On 2016-11-24 I gave a talk at Erlang Factory Lite 2016 in Berlin.
Scalable Multi-Language Data Analysis on Beam: The Cuneiform Experience
The need to analyze large scientific data sets on the one hand and the availability of distributed compute resources with an increasing number of CPU cores on the other hand have promoted the development of a variety of systems for distributed data analysis. Erlang, a language focused on concurrency and asynchronous communication, is a perfect match for orchestrating concurrent, distributed computation. In this talk we discuss the building blocks constituting the distributed execution environment underlying the Cuneiform workflow language. We show how Erlang actors and behaviours can be composed to build a system for concurrently running workloads comprising a large number of independent tasks and accessing large amounts of data through distributed file systems.

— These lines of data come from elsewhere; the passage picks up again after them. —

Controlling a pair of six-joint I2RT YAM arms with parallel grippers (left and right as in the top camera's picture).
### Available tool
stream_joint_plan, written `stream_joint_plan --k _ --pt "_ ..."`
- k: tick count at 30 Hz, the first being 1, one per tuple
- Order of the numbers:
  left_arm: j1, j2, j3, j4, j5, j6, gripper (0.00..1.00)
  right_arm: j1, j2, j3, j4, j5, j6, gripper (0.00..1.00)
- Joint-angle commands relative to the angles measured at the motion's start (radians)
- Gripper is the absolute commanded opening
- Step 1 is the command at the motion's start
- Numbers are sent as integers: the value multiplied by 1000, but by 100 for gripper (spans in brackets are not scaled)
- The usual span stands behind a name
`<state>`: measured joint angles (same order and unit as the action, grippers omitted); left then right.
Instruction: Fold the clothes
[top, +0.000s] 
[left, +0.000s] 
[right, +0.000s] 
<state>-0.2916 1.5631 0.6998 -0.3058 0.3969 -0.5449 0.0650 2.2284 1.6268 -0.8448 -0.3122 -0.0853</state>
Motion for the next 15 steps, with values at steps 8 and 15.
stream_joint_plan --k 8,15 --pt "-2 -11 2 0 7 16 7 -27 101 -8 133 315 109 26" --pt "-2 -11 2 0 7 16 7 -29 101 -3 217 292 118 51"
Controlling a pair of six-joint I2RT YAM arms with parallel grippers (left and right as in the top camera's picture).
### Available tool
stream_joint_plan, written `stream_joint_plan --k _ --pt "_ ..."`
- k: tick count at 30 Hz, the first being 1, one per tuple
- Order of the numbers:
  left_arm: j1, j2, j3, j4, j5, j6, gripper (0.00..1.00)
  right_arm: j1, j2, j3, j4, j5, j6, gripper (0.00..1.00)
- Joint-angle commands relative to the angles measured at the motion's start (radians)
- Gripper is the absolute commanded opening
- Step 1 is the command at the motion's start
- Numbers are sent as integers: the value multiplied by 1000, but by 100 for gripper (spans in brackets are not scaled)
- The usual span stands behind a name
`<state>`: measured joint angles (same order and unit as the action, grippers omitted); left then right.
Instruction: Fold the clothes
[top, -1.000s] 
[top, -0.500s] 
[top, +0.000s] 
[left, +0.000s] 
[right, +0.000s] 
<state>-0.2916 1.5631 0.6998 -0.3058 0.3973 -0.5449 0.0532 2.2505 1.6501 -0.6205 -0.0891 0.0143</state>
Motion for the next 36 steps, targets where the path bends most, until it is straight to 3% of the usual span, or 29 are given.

Cuneiform is a minimal workflow language focused on parallelism and integration. Users create workflows by defining and calling deterministic, side effect-free tasks. The Cuneiform interpreter automatically derives task- and data parallelism in a workflow. Tasks can be defined in any given programming language. Thus, external tools and libraries can be integrated with minimal effort. We demonstrate how workflows integrating external libraries from the bioinformatics domain are specified in Cuneiform and how parallel execution takes place on the Erlang VM orchestrating distributed compute resources and file systems.